Para pengamat yang datang dari jauh seketika terlibat dalam diskusi yang sengit.
“Masyarakat Bayangan sangat mengagumi Putra Bintang ini? Untuk menghindari konflik dengannya, mereka bahkan membujuk Sekte Langit Giok dan Sekte Surgawi Awal Jauh untuk memaafkan semua yang telah terjadi?”
“Itu tidak mungkin! Ini pasti rencana darurat. Song Chequan kehilangan istri dan kakak laki-lakinya. Bagaimana mungkin dia memaafkan hal seperti itu?”
“Sekte Surgawi Awal Jauh juga kehilangan Biksu Goldbone dan banyak ahli ranah Suci lainnya di Ranah Ular Langit!”
“Pasti ada sesuatu yang tidak kita ketahui! Mengingat temperamen Song Chequan dan You Qimiao, tidak mungkin mereka akan membuat kompromi seperti ini! Ini pasti sebuah rencana!”
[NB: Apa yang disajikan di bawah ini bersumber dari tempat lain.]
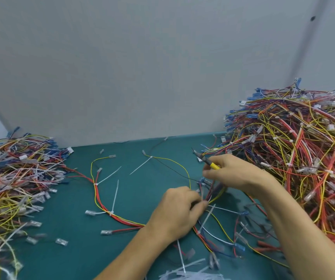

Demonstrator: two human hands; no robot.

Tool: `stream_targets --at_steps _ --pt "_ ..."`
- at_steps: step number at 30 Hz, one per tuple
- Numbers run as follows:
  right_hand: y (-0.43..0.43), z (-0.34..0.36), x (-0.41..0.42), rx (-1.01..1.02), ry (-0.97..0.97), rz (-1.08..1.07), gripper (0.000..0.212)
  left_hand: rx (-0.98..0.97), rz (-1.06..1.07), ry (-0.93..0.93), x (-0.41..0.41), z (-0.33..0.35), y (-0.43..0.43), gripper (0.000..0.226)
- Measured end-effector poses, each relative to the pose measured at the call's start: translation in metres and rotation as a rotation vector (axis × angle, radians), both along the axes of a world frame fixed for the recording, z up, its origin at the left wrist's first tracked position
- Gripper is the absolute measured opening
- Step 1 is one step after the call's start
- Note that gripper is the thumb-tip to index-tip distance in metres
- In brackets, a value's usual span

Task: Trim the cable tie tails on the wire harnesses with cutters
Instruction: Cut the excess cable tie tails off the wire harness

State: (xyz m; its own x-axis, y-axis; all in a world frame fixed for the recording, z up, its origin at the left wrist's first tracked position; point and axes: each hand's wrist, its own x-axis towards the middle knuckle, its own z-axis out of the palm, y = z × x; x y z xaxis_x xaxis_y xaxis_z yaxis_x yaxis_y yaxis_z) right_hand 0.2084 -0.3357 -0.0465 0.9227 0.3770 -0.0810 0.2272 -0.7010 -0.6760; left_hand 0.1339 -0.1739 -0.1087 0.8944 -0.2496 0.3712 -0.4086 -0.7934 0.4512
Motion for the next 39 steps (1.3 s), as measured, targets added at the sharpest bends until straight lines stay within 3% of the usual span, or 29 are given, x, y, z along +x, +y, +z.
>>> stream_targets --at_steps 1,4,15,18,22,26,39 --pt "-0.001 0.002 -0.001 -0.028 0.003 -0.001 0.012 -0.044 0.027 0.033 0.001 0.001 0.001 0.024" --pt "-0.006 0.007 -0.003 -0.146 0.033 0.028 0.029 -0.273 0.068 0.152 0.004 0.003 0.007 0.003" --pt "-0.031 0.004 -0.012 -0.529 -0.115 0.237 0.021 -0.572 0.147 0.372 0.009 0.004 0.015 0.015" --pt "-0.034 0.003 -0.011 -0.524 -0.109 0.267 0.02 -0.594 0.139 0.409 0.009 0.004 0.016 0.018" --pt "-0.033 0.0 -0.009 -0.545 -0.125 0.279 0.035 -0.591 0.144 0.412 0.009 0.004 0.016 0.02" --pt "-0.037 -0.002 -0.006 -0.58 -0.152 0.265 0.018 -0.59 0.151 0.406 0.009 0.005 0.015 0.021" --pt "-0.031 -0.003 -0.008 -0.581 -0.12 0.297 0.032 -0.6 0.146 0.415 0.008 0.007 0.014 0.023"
Nie Tian menatap Hong Minghui tepat di matanya dan bertanya dengan suara lantang, “Di mana Tetua Zu Guangyao, Xin Qing, dan Han Wanrong?”
“Dipenjara oleh Sekte Langit Giok.” Hong Minghui tidak berusaha menyembunyikan kebenaran. “Namun, ketiga sekte itu tidak terlalu dekat denganmu. Selama kau menyetujui persyaratan tersebut, dan kembali ke Domain Ular Langit sekarang juga, perjanjian akan berlaku. Sekte-sekte itu tidak akan pernah lagi menyerang Domain Ular Langit, Domain Batas Langit, dan Domain Bintang Jatuh.”
“Hahaha!” Nie Tian terkekeh dan berkata, “Aku sekarang lebih bertekad untuk menyerang Sekte Langit Giok daripada sebelumnya!”
Ekspresi Hong Minghui berubah saat dia berseru, “Nie Tian! Apa kau bahkan tidak mau menghormati sekteku?”
“Pergi sana!” teriak Nie Tian. “Kau pikir kau dan Xuan Guangyu mewakili Perkumpulan Roh Void? Tidak ada seorang pun selain gurumu yang dapat mewakili Perkumpulan Roh Void, bukan Xuan Guangyu, dan tentu saja bukan kau!”